Вот — играли в снежки, летали белые комочки на фоне ярко-голубого неба, чей-то снежок косо задел кому-то из прохожих по шапке. И вдруг — железная рука на плече, потом — тиски пальцев, сжимающие ухо, и вот уже тусклое помещение — седьмое отделение милиции — и длинный, брыластый, носатый участковый Кац ведёт с какой-то толстой женщиной разговор о том, что таких, как я, надо изолировать, пока они не стали убивать всех подряд.
— Ну ладно, — не слишком сопротивляется женщина, вынимает из стола какой-то бланк. — Фамилия? — спрашивает она. — Кто родители?!..Так подождите тогда, — говорит она Кацу, — сейчас тогда и оформим, и отправим.

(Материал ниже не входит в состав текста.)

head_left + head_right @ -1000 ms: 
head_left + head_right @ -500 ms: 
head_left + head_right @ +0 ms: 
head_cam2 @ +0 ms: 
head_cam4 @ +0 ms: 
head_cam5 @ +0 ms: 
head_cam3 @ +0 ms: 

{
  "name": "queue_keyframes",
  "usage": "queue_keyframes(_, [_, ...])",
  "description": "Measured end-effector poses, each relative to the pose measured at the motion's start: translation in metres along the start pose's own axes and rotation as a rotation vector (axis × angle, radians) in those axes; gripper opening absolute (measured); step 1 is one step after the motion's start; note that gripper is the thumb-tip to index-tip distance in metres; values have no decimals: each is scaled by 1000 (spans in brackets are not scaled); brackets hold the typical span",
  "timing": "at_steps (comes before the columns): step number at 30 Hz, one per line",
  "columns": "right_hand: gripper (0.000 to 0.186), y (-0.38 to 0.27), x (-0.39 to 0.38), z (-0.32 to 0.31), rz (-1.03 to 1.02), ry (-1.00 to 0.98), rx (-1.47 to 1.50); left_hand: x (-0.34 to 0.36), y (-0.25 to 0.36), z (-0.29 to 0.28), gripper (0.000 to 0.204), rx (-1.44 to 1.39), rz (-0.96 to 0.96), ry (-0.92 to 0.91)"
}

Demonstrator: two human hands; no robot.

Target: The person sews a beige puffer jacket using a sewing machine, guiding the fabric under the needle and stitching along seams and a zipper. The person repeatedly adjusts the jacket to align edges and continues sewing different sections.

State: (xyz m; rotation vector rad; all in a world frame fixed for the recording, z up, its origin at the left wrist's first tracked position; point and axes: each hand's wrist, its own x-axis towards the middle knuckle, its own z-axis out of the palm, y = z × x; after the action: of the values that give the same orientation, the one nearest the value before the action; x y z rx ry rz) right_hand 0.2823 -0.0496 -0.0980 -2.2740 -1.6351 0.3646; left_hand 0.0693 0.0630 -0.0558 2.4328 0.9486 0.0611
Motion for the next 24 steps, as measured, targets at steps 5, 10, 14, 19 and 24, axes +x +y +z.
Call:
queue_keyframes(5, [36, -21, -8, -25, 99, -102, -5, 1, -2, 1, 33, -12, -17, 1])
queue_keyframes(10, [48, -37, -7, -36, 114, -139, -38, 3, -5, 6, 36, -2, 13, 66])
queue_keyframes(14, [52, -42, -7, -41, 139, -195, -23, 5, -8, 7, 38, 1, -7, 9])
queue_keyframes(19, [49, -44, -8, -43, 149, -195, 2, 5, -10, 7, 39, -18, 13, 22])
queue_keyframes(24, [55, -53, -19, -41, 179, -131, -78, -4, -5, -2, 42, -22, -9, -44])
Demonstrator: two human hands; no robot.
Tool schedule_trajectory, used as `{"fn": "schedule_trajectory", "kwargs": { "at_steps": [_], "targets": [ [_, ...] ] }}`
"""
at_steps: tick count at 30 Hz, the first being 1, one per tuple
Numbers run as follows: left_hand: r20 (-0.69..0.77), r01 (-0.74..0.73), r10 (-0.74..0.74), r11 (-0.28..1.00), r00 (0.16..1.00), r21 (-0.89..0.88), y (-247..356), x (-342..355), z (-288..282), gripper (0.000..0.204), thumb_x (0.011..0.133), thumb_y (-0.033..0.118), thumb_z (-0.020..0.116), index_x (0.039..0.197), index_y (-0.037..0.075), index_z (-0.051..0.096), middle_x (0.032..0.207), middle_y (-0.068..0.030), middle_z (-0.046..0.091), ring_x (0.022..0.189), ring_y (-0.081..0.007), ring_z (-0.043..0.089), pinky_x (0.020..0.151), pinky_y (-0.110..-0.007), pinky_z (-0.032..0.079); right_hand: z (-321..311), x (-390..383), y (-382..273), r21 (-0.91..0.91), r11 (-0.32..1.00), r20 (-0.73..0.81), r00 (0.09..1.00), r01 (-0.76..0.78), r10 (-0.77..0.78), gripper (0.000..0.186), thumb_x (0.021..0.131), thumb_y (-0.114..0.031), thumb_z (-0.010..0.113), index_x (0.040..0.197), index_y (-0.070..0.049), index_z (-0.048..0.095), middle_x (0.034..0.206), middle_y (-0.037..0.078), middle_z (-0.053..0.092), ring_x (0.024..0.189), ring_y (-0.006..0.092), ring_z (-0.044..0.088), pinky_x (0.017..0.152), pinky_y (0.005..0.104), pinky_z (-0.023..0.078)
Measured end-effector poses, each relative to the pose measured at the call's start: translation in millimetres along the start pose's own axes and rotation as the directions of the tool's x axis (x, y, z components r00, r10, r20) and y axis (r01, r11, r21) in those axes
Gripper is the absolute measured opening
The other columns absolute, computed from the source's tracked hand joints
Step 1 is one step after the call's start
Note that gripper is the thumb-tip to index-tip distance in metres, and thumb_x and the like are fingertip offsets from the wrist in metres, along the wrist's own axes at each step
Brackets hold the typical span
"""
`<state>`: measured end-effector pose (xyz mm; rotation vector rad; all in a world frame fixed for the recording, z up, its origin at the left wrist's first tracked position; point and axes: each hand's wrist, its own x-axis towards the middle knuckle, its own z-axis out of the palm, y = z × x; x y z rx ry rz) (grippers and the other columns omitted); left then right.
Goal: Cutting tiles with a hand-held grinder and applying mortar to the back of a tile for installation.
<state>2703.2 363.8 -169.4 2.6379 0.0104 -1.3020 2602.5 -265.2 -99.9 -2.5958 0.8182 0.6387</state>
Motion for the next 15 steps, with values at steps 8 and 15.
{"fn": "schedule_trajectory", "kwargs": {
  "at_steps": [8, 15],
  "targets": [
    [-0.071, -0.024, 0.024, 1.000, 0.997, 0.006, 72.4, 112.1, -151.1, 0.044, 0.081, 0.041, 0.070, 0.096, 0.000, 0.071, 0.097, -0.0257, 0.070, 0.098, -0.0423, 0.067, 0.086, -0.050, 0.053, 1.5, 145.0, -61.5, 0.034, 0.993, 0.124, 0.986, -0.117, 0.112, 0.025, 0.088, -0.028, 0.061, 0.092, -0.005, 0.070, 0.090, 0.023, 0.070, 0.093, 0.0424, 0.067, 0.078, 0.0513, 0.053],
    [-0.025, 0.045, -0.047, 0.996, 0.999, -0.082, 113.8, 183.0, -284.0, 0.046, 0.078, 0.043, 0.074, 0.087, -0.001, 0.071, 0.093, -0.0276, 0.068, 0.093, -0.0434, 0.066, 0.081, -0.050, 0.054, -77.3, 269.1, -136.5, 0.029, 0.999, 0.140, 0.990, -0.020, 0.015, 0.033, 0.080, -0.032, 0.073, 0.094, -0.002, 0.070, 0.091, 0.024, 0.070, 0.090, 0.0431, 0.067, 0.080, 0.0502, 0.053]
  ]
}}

Я рыдаю… я даже ни в кого не попадал снежком — но машина равнодушно крутится, увлекая меня во тьму. Потом появляются родители — я продолжаю рыдать… да, никакой надежды нет, что жизнь будет к тебе благоприятна или хотя бы справедлива!
Потом родители выводят меня на свет — я рыдаю. Наверное, это самое длинное моё рыдание в жизни — авансом я нарыдался за все будущие страданья!
Потом почему-то меня наряжают — помню скользкую нежно-розовую шёлковую бобочку с отложным округлым воротничком — внезапно вдруг сейчас вспомнил, ощутил её… наверное, фотографирование всей семьёй было задумано как успокоительное, несколько праздничное дело… единственная наша фотография, на которой мы все вместе… и вот — бабушка сидит… и я стою, опухший от слёз.
Потом мы возвращаемся, я ложусь в темноте, и, прерывисто вздыхая, думаю: а стоит ли продолжать такую жизнь?
Следующее неуютное воспоминание: лето, газета в серой деревянной раме на скошенном углу Артиллерийского переулка… какая-то таинственная, жаркая пустота на этом углу — газета и я. Ужас идёт на меня от газеты — но не логический, а какой-то животный. Наверное, и тогда я уже был формалистом и абстракционистом — на меня пугающе действует не смысл напечатанного, а дикая, небывалая внешность газеты — нет ни обычных заметок под заголовками, ни фотографий — вся она на четырёх страницах своих сверху донизу плотно усеяна одними лишь фамилиями (дело врачей). Какая тревога могла посетить меня, советского школьника, по этому поводу? Да никакая… Дикая, страшная форма — словно сотни глаз слились в один огромный — вот что бессознательно тревожит меня… сознательно всё было понято гораздо позднее, а сначала — так.